Abécédaire

 
 Soumission n° 1
 
 


Hélène Merlin-Kajman

06/06/2015

Sous-mission : mauvaise mission ?

Car d’abord j’ai été tentée de me dérober (ou de me rebeller ?), d’autant qu’après tout, avec ce méchant calembour, je serre de près létymologie du mot.

Mais il est trop clair que la soumission de celui qui se soumet n’a rien d’une mission, même dégradée. L’être soumis n’est plus l’envoyé de personne. La force l’a réduit et assujetti. Il plie la nuque : il ressemble au chien rampant, habitué aux coups, c’est-à-dire à cette version servile du chien cessant d’être le compagnon de l’homme, l’animal domestique obéissant mais aimant qui continue de jouer, de désobéir parfois, d’aboyer, de courir après les lapins dans les champs, et qui peut même, à la mort de son maître, se laisser mourir de chagrin.

Et que dire de plus ?

Que les passions, lorsqu’elles se soumettent à la raison, donnent un sens plus noble à ce terme ? Nous savons bien qu’il n’en est rien, et que, soumises, elles ne font pas des ravages moins grands qu’insoumises.

Que, longtemps, on a compris la soumission comme la capacité de se vider de tout le superflu de sa personne pour, à la façon des mystiques, se faire réceptacle du divin, comme dans la possession ?

Mais toutes ces flammes qui dévorent le cœur, que valent-elles sans consentement, sans accompagnement volontaire et allègre ?
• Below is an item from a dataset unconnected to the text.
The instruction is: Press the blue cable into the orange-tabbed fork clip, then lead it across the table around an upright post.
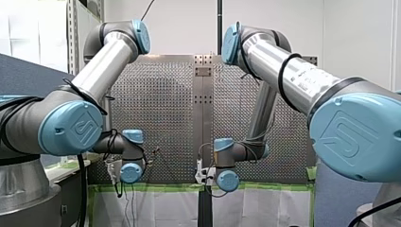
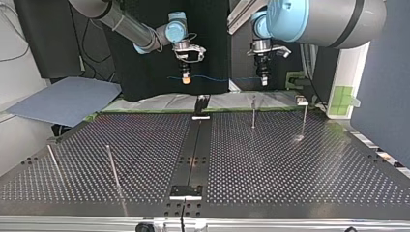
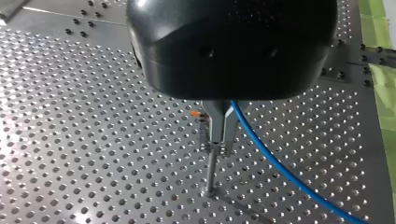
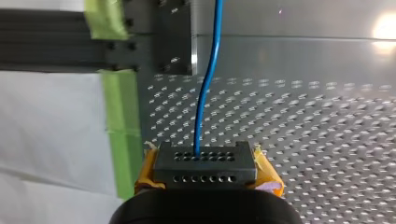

Peut-être aurais-je tout de même envie de sauver un sens ancien, celui des formules finales de civilité et de respect, qui, donnant au mot un sens clairement hyperbolique, reconnaissait à la hiérarchie la fonction fugace d’organiser parfois la solidarité heureuse des liens sociaux.

Mais les amoureuses de Molière, soumises à leur père, ont pour leur bonheur une servante insoumise qui s’expose aux foudres du maître et, joueuse, soutient leur désir en leur communiquant sa puissance rebelle et en inventant pour elles les mille et un stratagèmes qui les libèreront.